Madrugada del viernes al sábado y estábamos por ahí, en Huertas, bebiendo cócteles, soportando la chapa de quienes, a la puerta de los garitos, insisten en invitar a unos chupitos si pagas la entrada que da derecho a una consumición. Uno de esos ganchos insistió en que entráramos al bar de karaoke para el que trabajaba. “Al menos se echarán unas risas”, dijo. Es cierto. El karaoke siempre viene bien para escuchar al personal tratando de tomarse en serio a sí mismo mientras canta y un público beodo aplaude. Entramos. La atmósfera estaba muy cargada de humo y de calor. Aquello parecía un tugurio clandestino. No lo era. Sólo se trataba de un bar sin ventilación y sin prohibiciones de fumar y sin extractor de humos. La clientela estaba formada por chavales. Nos dimos media vuelta antes de apoyar los codos en la barra.
En Huertas cierran pronto. Los mismos fulanos que habían insistido en que entrásemos en sus locales, nos negaban ahora la entrada porque iban a chapar. Yo recomendé que fuéramos a Lavapiés, porque dos o tres bares cierran más tarde. No me hicieron caso porque es mi territorio y suponen que juego con ventaja: es decir, que sólo tardo dos minutos en entrar en la cama si me canso de la farra. En Huertas acabamos entrando en un garito en el que nunca habíamos estado. El tipo de la puerta era una parodia del director de cine Robert Rodríguez. Ya saben: botas de cowboy, sombrero yanqui dos tallas más grande, etcétera. Alguien le preguntó qué ofrecían allí dentro, y si merecía la pena pagar la entrada. El fulano respondió: “Ahí dentro podéis encontrar mamoneo y cerveza. La música varía: puede abarcar desde Bisbal hasta Extremoduro. Lo que os toque”. De Bisbal a Extremoduro hay un trecho inabarcable, tan grande, que sólo por aquella frase digna de un programa radiofónico merecía la pena entrar en el local y ver qué podía suceder. No haría falta que lo explicase, pero por si acaso: yo soy de Extremoduro, no de Bisbal. El garito no nos gustó. Había mucha chiquillería (o quizá ya nos sentimos viejos en cualquier local en el que no se vean canas y calvicies), mucha mezcla imposible en los adornos de las paredes. Por meterte allí te soplaban cinco euros. Pero a cambio del ticket, en la barra, daban una copa. El sitio abunda en contrastes.
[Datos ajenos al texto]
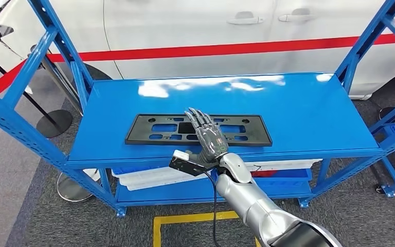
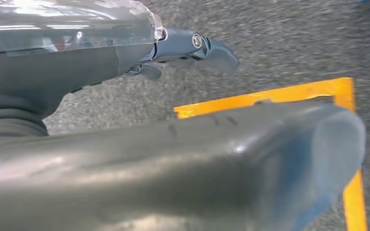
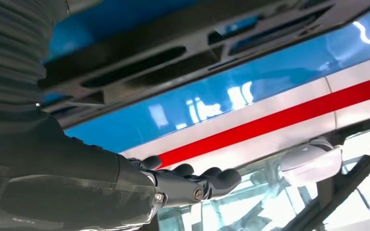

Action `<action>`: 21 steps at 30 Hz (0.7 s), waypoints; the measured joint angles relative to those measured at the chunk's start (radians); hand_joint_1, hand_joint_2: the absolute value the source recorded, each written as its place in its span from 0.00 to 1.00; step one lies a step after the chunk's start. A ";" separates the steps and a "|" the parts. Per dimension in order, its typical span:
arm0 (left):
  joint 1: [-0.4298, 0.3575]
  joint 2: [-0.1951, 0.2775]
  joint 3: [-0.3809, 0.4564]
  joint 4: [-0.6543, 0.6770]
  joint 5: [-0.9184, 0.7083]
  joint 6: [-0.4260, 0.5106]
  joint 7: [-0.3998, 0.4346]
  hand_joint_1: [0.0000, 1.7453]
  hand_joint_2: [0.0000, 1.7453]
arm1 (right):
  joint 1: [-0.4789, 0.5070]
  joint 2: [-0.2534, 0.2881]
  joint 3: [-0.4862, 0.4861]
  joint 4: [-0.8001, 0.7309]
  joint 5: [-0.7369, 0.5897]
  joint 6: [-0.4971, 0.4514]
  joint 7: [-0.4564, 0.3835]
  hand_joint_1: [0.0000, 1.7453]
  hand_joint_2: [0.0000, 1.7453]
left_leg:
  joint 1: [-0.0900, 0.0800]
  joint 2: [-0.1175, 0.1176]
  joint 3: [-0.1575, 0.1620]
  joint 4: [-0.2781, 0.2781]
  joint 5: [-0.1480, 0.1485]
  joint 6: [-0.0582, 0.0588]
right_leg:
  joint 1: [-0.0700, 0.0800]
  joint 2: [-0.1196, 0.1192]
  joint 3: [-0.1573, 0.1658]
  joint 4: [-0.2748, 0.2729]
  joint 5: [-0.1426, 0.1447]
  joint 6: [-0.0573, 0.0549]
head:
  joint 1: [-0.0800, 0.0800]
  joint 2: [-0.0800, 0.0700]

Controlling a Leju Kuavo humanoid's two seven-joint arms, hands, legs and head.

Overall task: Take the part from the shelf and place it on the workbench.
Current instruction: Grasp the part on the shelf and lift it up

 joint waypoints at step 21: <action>0.003 0.002 0.008 0.001 0.010 0.020 -0.030 0.00 0.00 | -0.154 0.013 0.097 0.080 -0.021 0.081 0.076 0.48 1.00 | 0.005 0.001 -0.035 -0.192 0.161 0.034 | -0.002 0.000 -0.051 0.155 -0.087 0.039 | 0.000 0.000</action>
Por ejemplo: por los altavoces sonaba rock duro, pero en una pantalla gigante de televisión habían sintonizado un canal de videoclips latinos y, en efecto, aparecía Bisbal meneando el esqueleto. Un portero tan raro sólo podía custodiar la entrada a un garito raro. Demasiada gente extraña se encuentra uno a diario.
Al día siguiente tomábamos una caña en una cafetería de Alonso Martínez. Un lugar de ventanales muy amplios. Junto a una de esas ventanas, sentadas a una mesa, había tres mujeres, tomando café. Al otro lado del ventanal, en la acera, se paró un viejete desdentado y desaseado. No supe muy bien si estaba loco o si era un indigente, o ambas. Se detuvo al otro lado del cristal y, con sonrisa verde, maliciosa y sicalíptica, se dedicó a mirar el escote de una de las mujeres y, creo, a relamerse un poco. Una situación grotesca. Las mujeres se dieron cuenta, pero el hombre no se iba, pegado al cristal, y para colmo hizo un gesto con la mano, de adelante hacia atrás, para expresar el acto de masturbarse. Gente muy extraña. Al día siguiente, en una sala de cine de Montera, en cuyas esquinas no faltan las fulanas y sus chulos, nos tocó en la misma fila un tío que estuvo hora y cuarto merendando y haciendo ruido con las bolsas: latas, hamburguesas, de todo. Hora y pico comiendo. Me pregunto por qué no fue a merendar a los jardines del Retiro. Se encuentra uno con gente rara a diario.